Etop
- Founder(s): Vision Group
- Publisher: Vision Group
- Founded: 1990
- Language: Ateso
- Ceased publication: 2020
- Country: Uganda

= Etop =

Etop was a local newspaper in Uganda that was published weekly in Ateso, one of the local languages in Eastern Uganda.

== Background ==
Etop was established in 1990 by Vision Group to serve the Teso people in Teso, Tororo, parts of Karamoja and Western Kenya. Etop, like other local language newspapers such as Bukedde, Orumuri and Rupiny were established to mobilize, educate, and preserve the indigenous language. Further still, this newspaper played a key role in promoting cultural values, norms and also facilitating unity and reconciliation amongst the Teso people hence bringing about transformation of the region.
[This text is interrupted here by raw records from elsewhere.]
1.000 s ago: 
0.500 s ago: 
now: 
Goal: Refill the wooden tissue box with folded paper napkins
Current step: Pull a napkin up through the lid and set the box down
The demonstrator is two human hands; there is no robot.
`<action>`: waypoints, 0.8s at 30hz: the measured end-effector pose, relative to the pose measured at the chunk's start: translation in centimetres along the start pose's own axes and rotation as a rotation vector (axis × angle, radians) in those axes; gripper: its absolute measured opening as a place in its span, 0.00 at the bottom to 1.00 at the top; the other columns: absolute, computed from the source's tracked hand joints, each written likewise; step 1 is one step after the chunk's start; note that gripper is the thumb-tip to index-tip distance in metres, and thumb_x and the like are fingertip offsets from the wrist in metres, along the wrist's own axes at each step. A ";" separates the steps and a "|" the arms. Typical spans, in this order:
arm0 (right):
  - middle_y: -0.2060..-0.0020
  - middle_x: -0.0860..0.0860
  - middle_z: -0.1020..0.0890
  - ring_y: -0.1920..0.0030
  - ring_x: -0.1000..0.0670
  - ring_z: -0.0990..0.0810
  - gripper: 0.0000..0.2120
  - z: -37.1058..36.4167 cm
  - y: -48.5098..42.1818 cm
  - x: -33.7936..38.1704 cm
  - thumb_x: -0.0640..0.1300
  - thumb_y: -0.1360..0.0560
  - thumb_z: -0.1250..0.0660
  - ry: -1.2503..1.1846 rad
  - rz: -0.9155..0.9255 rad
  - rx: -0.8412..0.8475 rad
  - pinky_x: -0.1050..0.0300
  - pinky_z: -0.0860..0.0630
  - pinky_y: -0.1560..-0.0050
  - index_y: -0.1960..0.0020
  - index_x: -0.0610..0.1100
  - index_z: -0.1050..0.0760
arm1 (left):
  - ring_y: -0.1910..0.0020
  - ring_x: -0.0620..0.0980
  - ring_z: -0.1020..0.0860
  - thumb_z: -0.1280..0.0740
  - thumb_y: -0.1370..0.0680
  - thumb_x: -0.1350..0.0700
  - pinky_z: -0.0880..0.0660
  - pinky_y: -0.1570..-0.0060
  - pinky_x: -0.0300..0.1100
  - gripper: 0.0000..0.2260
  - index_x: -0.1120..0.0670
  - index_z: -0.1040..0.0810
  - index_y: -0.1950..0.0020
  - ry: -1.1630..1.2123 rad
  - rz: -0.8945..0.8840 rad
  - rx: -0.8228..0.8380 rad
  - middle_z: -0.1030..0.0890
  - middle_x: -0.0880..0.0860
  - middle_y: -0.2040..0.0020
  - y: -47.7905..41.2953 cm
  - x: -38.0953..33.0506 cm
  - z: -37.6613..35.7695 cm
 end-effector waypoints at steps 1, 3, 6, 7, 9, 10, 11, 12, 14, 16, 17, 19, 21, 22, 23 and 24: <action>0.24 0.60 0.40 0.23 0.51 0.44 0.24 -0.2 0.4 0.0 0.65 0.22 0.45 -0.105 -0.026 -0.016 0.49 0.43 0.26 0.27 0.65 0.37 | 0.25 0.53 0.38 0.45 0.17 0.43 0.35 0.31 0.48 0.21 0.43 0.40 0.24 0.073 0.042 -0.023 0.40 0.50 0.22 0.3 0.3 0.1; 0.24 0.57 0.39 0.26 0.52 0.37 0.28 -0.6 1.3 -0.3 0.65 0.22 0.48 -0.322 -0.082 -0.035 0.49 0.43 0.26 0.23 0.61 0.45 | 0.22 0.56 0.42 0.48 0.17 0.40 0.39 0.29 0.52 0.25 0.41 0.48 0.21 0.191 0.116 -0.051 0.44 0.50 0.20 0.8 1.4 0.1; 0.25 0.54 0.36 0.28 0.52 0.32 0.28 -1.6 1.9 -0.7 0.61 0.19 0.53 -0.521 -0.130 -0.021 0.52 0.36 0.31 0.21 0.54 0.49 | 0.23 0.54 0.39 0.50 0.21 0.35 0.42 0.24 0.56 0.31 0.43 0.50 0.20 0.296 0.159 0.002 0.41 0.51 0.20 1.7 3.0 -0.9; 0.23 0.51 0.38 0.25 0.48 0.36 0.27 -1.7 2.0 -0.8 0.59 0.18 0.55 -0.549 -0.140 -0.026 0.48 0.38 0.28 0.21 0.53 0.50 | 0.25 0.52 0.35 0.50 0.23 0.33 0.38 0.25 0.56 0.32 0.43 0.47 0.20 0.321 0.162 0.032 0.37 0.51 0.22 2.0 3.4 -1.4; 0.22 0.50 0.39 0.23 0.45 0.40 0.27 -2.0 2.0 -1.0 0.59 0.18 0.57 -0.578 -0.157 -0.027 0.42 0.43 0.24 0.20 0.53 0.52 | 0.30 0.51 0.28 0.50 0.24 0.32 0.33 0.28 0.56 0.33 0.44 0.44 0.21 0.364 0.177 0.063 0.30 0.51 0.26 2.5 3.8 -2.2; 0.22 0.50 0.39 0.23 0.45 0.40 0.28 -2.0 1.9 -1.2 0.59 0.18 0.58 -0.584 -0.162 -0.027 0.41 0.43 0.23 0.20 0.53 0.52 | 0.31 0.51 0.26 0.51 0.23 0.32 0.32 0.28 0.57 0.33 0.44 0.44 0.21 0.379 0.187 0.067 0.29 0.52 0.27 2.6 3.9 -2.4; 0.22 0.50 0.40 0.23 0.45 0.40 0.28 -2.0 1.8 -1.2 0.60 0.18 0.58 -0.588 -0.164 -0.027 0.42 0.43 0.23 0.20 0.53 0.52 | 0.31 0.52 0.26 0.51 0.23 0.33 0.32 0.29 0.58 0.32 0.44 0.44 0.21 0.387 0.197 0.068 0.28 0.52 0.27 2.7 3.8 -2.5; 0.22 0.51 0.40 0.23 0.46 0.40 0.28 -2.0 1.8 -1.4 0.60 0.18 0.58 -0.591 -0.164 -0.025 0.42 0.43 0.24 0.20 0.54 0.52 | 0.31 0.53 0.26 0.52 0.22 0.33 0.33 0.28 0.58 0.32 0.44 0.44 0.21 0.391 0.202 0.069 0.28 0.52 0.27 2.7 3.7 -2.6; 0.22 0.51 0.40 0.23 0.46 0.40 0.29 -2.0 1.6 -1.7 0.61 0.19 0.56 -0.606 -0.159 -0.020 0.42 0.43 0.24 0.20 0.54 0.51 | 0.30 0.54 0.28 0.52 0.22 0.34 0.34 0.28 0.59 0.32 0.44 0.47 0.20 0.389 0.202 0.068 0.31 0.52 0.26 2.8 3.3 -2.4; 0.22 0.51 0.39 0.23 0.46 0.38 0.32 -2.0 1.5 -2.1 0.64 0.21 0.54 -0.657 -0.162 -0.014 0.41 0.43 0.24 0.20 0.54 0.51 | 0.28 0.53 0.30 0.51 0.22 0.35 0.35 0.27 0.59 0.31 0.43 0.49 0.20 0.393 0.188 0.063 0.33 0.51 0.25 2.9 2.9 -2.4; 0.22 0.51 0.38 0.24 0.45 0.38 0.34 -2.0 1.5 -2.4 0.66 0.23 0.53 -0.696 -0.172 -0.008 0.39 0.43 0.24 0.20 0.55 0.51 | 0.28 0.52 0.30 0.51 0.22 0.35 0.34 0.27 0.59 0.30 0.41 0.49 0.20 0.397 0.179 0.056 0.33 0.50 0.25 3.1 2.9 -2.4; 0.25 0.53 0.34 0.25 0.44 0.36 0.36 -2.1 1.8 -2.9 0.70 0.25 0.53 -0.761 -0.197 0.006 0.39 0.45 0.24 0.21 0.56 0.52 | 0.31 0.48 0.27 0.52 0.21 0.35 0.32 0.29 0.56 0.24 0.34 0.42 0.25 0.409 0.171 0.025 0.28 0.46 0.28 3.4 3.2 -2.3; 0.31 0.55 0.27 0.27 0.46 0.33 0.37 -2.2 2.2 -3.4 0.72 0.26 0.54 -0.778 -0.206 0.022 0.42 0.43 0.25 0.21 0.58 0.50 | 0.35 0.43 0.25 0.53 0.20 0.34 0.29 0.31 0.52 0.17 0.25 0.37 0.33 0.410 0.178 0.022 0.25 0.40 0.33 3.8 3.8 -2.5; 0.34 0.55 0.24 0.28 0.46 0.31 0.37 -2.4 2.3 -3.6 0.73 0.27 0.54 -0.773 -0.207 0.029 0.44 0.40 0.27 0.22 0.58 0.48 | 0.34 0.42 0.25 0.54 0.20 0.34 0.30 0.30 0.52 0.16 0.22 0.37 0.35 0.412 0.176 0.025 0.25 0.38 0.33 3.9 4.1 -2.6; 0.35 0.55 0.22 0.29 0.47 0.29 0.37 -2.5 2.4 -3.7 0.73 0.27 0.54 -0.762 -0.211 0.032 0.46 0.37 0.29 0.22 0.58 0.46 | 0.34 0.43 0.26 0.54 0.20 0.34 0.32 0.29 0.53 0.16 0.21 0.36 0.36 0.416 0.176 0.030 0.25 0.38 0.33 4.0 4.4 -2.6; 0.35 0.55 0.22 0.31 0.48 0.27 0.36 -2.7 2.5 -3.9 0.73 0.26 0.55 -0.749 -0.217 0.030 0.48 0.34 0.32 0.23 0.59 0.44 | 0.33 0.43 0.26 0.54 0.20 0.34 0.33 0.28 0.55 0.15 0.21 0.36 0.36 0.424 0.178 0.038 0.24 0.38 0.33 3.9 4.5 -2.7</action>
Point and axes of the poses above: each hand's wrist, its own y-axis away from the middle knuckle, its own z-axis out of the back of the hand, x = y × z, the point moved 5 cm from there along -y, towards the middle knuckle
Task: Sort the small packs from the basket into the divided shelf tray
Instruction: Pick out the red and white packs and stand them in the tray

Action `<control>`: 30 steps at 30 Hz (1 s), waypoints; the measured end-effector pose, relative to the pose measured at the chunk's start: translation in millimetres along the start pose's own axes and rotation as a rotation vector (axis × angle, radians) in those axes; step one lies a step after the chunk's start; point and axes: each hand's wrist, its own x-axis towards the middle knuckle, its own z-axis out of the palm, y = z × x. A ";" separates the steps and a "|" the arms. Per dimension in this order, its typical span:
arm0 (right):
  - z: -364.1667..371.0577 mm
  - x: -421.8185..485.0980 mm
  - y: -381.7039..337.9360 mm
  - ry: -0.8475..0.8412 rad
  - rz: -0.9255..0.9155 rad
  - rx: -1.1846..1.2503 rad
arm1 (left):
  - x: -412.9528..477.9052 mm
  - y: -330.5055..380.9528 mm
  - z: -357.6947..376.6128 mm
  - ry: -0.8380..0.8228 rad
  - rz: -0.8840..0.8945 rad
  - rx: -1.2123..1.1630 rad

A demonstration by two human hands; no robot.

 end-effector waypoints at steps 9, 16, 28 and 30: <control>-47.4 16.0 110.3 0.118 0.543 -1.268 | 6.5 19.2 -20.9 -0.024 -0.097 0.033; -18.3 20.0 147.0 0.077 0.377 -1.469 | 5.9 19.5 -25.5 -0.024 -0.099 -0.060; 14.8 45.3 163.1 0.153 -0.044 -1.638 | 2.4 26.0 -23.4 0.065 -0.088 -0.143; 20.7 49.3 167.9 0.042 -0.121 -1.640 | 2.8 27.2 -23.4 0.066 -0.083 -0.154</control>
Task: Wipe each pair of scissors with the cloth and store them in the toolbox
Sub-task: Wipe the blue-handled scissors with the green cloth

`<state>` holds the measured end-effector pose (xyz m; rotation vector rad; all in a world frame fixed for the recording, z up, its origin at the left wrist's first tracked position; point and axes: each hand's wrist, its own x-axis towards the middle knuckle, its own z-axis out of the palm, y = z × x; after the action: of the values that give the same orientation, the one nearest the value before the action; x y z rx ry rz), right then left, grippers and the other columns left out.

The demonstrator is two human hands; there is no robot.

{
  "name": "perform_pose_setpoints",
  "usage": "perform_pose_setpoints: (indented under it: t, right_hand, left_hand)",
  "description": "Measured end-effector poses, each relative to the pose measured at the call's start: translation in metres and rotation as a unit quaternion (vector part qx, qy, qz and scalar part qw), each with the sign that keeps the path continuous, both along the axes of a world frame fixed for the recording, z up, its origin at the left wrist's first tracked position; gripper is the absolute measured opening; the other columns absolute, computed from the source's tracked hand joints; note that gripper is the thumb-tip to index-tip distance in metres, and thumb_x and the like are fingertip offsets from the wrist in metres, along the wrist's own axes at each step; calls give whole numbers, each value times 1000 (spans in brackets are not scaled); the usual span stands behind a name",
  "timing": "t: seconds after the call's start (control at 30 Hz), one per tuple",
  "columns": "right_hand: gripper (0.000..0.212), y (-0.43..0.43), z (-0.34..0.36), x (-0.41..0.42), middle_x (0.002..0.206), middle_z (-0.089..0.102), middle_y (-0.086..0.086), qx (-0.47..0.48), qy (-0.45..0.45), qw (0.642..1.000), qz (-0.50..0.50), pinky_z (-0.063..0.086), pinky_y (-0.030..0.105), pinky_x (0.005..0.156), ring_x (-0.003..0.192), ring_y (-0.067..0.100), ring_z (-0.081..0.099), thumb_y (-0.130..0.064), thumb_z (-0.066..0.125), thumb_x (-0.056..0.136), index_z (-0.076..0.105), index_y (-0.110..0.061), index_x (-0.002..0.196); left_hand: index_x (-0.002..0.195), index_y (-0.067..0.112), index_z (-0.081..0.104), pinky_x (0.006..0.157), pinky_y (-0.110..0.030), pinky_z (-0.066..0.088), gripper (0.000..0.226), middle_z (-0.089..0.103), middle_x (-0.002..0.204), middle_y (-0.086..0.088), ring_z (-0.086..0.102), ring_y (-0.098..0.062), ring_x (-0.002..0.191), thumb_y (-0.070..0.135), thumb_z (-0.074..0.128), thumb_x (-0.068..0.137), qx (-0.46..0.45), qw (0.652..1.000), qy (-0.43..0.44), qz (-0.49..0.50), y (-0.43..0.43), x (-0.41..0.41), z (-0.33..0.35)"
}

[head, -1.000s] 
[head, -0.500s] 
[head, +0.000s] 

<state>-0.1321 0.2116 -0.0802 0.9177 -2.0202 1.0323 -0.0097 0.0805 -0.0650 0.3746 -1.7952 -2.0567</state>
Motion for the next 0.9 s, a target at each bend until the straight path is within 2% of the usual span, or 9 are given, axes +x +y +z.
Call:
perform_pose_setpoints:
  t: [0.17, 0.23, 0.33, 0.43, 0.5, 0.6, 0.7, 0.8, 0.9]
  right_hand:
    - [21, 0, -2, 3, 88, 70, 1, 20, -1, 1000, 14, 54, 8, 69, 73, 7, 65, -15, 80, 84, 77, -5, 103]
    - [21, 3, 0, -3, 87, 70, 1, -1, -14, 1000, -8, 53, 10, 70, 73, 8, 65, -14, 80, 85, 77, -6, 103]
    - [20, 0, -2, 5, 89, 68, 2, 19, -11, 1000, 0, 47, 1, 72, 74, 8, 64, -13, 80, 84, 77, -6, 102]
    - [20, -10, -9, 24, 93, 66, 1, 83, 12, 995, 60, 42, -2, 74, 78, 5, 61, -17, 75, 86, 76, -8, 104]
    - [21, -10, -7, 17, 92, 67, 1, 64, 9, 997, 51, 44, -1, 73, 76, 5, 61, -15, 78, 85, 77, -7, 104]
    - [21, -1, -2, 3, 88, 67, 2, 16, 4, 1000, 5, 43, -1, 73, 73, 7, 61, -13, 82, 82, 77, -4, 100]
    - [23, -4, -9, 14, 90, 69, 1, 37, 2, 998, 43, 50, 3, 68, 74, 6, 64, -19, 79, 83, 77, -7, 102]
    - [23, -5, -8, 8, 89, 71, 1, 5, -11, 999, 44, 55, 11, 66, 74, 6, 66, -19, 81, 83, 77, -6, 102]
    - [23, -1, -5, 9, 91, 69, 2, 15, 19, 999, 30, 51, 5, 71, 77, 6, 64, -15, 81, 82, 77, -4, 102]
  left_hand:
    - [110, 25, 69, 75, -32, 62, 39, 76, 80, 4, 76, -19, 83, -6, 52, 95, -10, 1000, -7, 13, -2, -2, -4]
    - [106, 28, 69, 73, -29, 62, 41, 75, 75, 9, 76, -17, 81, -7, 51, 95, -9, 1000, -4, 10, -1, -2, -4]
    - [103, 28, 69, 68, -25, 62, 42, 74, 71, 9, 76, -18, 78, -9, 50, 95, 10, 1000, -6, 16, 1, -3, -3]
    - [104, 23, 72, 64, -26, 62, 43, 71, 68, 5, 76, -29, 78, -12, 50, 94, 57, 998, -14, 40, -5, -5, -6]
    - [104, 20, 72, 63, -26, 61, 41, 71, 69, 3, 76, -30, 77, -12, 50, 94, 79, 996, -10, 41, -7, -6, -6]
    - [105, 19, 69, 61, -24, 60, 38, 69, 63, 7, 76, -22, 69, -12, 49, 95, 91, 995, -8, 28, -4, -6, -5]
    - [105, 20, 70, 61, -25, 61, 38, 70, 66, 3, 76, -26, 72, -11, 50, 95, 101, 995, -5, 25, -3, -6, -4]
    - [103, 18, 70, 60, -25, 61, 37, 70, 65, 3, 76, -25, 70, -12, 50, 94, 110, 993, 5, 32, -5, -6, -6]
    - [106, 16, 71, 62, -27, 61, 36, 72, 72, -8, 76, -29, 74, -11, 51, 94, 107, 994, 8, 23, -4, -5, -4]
The paper was used as a mode of instruction in schools through its pullout dubbed 'Pass PLE.' (PLE stands for Primary Leaving Examinations. This is a set of national examinations are sat at the end of primary school in Uganda) Etop was also used a channel to sensitize the community on profitable agricultural practices and to promote health communities especially during the Ebola outbreak.

However, in 2020, Etop was among the local language newspapers that were closed by Vision Group due to financial constraints and the impact of the COVID-19 pandemic. At the time of its closure, Etop was two months away from celebrating its 30th anniversary.

Former Etop newspaper reporters and editors based in the eastern district of Soroti started their own weekly publication in Ateso called Aicerit, which means star. This is intended to keep the language alive as it champions development in the region.